Another misconception consists in assuming that if forward and reverse mutation rates are equal (m1>2=m2>1), then current allele frequency is unchanged over generations. In fact, equilibrium is only reached when genes are equifrequent. It suffices to recall that the frequency, for instance, of allele 1, being p, in one generation would take the value p(1-m1>2)+(1-p)m1>2 in the next.

The major problem with the correct estimation of allelic specific mutation rates is obviously the rarity of cases (both in trios and duos) in which the parental allele can be identified, which implies that these estimates of a rare parametric value will be subject to serious sampling fluctuations. This difficulty does not justify in any case the persistence of the use of per site mutation rates, which may be, for any site with heterozygosity > 0, useless, or even misleading in evolutionary studies as well as in forensic or medical applications.

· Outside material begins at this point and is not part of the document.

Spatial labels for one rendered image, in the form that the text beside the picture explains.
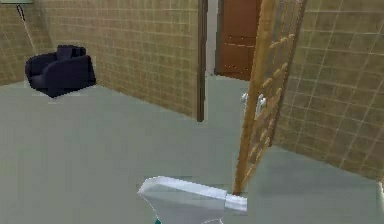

The differences in phylogenetic versus pedigree-based estimates of mutation rates are among the most puzzling questions in population genetics (e.g., [9,17,18]). Our analyses do not allow to conclude that the differences between the two types of estimates are entirely due to the underestimation of genealogical studies described here. In fact, there are two sources of difficulties arising when trying to compare the values from the two sources. Firstly, most, if not all, phylogenetic estimates involve positions which are (currently) monomorphic in the species analyzed, but with distinct fixed alleles. Of course, in the case of (intraspecifically) monomorphic sites, all mutations are detected in family studies. On the other hand, most of recent literature reporting experimental results on the topic is based on NGS and consequently has a great concern with genotyping quality, and therefore data are analyzed simultaneously in terms of genotyping errors and (true) Mendelian inconsistencies. It turns out therefore difficult to disentangle in these publications the results specifically concerning the latter factor. For example: Bergeron et al. [19] only sites in which both parents were homozygous for the reference allele, and the offspring was heterozygous, were counted; Douglas et al. [20], under a random-allele–error model, reported detection rates of 51%–77% for multiallelic markers and 13%–75% for biallelic markers; and Gordon et al. [21] estimated a detection rate range between 25 and 30%, the detection rate being lowest when the two alleles have equal frequencies; and true genotyping error rate roughly 3.3–4 times that of the apparent error rate at an SNP locus. In a previous work [14], we have obtained similar results: using real population data and simulating mutations in 1,000,000 parent–child duos and parents–child trios, the proportion of hidden mutation was found to vary from 0.143 to 0.546 in duos and from 0.102 to 0.269 in trios, less polymorphic markers showing the higher values.

Although not providing an argument based on new experimental data, I deem to have expanded the research on the topic, providing some new cross-references from different fields of research which, despite dealing with the same problem hardly communicate. I hope to have provided the outline of an approach that may mitigate the difficulties, by adopting a sequential strategy of allelic specific mutation rate estimation which, at the same time, by increasing the statistical power, enhances the sampling efficiency of a rare phenomenon.

Declarations

Ethics Statement

Not applicable.

Consent for Publication

Not applicable.

Availability of Data and Material

Not applicable.

Funding

This work was partially financed by FEDER: Fundo Europeu de Desenvolvimento Regional funds through the COMPETE 2020: Operacional Program for Competitiveness and Internationalization (POCI), Portugal 2020, and by Portuguese funds through FCT: Fundação para a Ciência e a Tecnologia/Ministério da Ciência, Tecnologia e Inovação in the framework of the projects “Institute for Research and Innovation in Health Sciences” (POCI-01–0145-FEDER-007274).

Competing Interests

Antonio Amorim is a member of the Editorial Board of the journal Human Population Genetics and Genomics. The author was not involved in the journal’s review of or decisions related to this manuscript. The author has declared that no other competing interests exist.